Hunter laughed, a sound of insult as it rumbled up his throat and passed through the smug smile curling his lips. He inclined his head to capture her attention up from her own feet. Like a deer blinded by the light, she froze, locked in the clutches of the blue gaze she’d once thought so tender and kind. Now those eyes simmered with derision.

“Knew you had it in you, Misha.” His voice raked the taunt, cutting her deeper with each biting word. “The good girl act . . . I saw right through it. You’re just as easy as the rest of the sluts around here, aren’t you?” His face twisted with morbid satisfaction. “Of course that amazing fuck was worth the hundred dollars I had on the line.”

“A h-h-h-hundred dollars?” She stuttered over the question, her tongue thick as she tried to force the words around the shame clogging her throat. Confusion and disbelief spun with the heartbreak. Her knees went weak.

Hunter moved closer, his nose an inch from hers. “A h-h-h-hundred dollars?” he mocked, pouring salt into her oldest wounds.

Misha sucked in a pained breath and squeezed her eyes shut.

“What? Do you think you’re worth more than that?”

Misha recoiled from the insult.

He might as well have slapped her.

He’d already ruined her life.

Abruptly he straightened and took two steps back. “Because you’re not.” He released a lazy chuckle, casually running a hand through his blond hair like she meant nothing at all. Then he turned and left her there.

The sob she struggled to hold in broke free, and Misha stumbled over the patchy lawn as heartbreak tore through her.

Betrayal and humiliation penetrated all the way to her bones. Horror flamed her heated cheeks, streams of tears flowing like a river of fire scalding her flaming flesh. But this heat was nothing like the blush that kissed her skin with shyness, the way the crimson colored her face when the slightest bit of attention was cast on her.

No.

Because this? This was anguish.

Misha couldn’t fathom the viciousness, couldn’t comprehend that one person could be so cruel. She’d believed he’d cared about her. Loved her. He’d promised her she was everything.

Turned out she was just a pawn in some sick, twisted game.

chapter one

Misha

Three months later

What am I doing here?

I looked up at the dusty blue two-story house—the house I’d shared with three other girls, Indy, Courtney, and Chloe, during my sophomore year. Nostalgia billowed through me on a soft wave. I’d loved so much of my time here, learning how to spread my wings, to fly on my own without the shelter of my parents, who’d made it their lifelong duty to protect me from the vile dangers of this world.

My head shook with remorse. It hadn’t taken me long to be ensnared in its traps, had it?

After Hunter’s betrayal, I’d run straight home to Wisconsin and right into my mother’s waiting arms. Completely crushed. I’d sworn to never return here, too ashamed to be seen walking the halls of the university I’d attended in Ann Arbor, Michigan, since my freshman year of college.

Summer had passed in some kind of blur, my heart searching for a way to mend after it had been shattered beyond recognition. No longer did I fully recognize myself. The endless smile was wiped from my mouth and the naive trust I’d held in this world disintegrated into nothing.
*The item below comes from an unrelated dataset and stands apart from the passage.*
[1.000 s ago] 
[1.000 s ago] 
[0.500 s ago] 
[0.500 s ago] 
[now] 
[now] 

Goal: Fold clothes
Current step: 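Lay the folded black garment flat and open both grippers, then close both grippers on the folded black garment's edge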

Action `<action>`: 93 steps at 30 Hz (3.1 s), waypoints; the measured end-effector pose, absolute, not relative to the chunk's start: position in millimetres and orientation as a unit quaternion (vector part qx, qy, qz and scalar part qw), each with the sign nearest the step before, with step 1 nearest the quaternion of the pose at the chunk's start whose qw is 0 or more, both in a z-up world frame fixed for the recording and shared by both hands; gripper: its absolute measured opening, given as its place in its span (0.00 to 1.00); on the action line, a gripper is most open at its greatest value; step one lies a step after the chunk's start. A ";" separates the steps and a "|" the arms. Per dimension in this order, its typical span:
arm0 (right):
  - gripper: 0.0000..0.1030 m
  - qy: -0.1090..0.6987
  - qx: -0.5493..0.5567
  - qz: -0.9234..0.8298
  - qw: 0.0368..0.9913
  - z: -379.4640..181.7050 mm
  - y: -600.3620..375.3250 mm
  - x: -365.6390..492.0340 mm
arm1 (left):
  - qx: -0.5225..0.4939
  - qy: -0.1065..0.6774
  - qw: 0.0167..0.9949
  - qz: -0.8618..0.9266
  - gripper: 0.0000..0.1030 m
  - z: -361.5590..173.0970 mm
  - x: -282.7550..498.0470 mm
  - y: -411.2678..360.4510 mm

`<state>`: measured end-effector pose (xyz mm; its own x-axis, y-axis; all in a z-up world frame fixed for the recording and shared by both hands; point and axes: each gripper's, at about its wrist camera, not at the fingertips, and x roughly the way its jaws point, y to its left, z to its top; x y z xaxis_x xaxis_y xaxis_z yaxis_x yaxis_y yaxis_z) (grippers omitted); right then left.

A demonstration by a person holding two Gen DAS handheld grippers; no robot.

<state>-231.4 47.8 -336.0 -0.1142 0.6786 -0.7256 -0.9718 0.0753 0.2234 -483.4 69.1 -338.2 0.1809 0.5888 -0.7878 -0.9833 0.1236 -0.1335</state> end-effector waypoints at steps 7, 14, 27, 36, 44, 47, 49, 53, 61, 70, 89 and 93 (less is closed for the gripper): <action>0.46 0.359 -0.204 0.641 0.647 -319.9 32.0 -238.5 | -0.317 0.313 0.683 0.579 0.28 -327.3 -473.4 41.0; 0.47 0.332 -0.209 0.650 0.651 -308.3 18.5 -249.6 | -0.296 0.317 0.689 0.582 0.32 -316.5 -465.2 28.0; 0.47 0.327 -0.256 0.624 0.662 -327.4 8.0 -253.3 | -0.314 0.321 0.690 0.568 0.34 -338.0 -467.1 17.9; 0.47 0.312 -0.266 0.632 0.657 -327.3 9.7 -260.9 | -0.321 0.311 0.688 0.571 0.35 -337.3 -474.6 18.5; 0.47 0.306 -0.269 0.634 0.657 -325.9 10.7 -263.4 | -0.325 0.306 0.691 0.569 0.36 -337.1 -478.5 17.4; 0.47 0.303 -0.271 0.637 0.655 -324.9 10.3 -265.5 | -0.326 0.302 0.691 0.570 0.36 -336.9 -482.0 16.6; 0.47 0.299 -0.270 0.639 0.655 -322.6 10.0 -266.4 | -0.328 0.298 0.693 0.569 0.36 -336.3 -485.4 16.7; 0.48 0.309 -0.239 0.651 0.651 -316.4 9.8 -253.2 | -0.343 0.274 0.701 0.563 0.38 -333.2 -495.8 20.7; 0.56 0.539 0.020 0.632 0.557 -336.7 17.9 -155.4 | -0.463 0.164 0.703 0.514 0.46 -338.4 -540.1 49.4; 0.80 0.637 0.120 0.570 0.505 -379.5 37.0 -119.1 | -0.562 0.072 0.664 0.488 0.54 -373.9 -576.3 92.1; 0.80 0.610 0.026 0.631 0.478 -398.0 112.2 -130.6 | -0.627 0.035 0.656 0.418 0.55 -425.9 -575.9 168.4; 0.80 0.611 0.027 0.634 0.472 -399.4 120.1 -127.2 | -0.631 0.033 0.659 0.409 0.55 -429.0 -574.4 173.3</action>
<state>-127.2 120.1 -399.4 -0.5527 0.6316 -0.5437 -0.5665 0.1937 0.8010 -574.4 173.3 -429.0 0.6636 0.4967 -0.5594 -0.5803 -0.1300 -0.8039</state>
But here I was, back in Michigan, standing in the driveway of the house I shared with my roommates. As much as I didn’t want to look, I couldn’t stop my gaze from wandering, latching warily on to the dingy white house next door.

Nausea pooled in my stomach as my eyes were drawn up the side of the house to the last window on the second floor. Behind that window was the room where I’d given Hunter my innocence. My hand fisted at my side, all of me protesting that thought. No. Where Hunter had stolen my innocence. Behind that window was where he’d hurt me, humiliated and shamed me.

For all my life I’d seen the best in people. My mother had always told me it was what made me who I was, why I glowed and smiled and shed a radiant light on the rest of the world. She said it was what made me good and begged me to never let it go.

Hunter taught me it just made me a fool.

“There you are.”

Tearing my eyes away, I turned to Indy as she stepped out onto the front porch of the house. Red hair whipped around her face, green eyes watching me where I stood at the end of the walkway.

“It’s about time you got here. It’s Happy Hour and we’re making drinks. Get your ass inside.”

I felt the heat rush to my face, and I chewed at my bottom lip, grabbed the two suitcases I’d taken from my car, and began to haul them behind me.

Happy Hour.

Ha.

I hadn’t truly been happy since I left this place three months ago.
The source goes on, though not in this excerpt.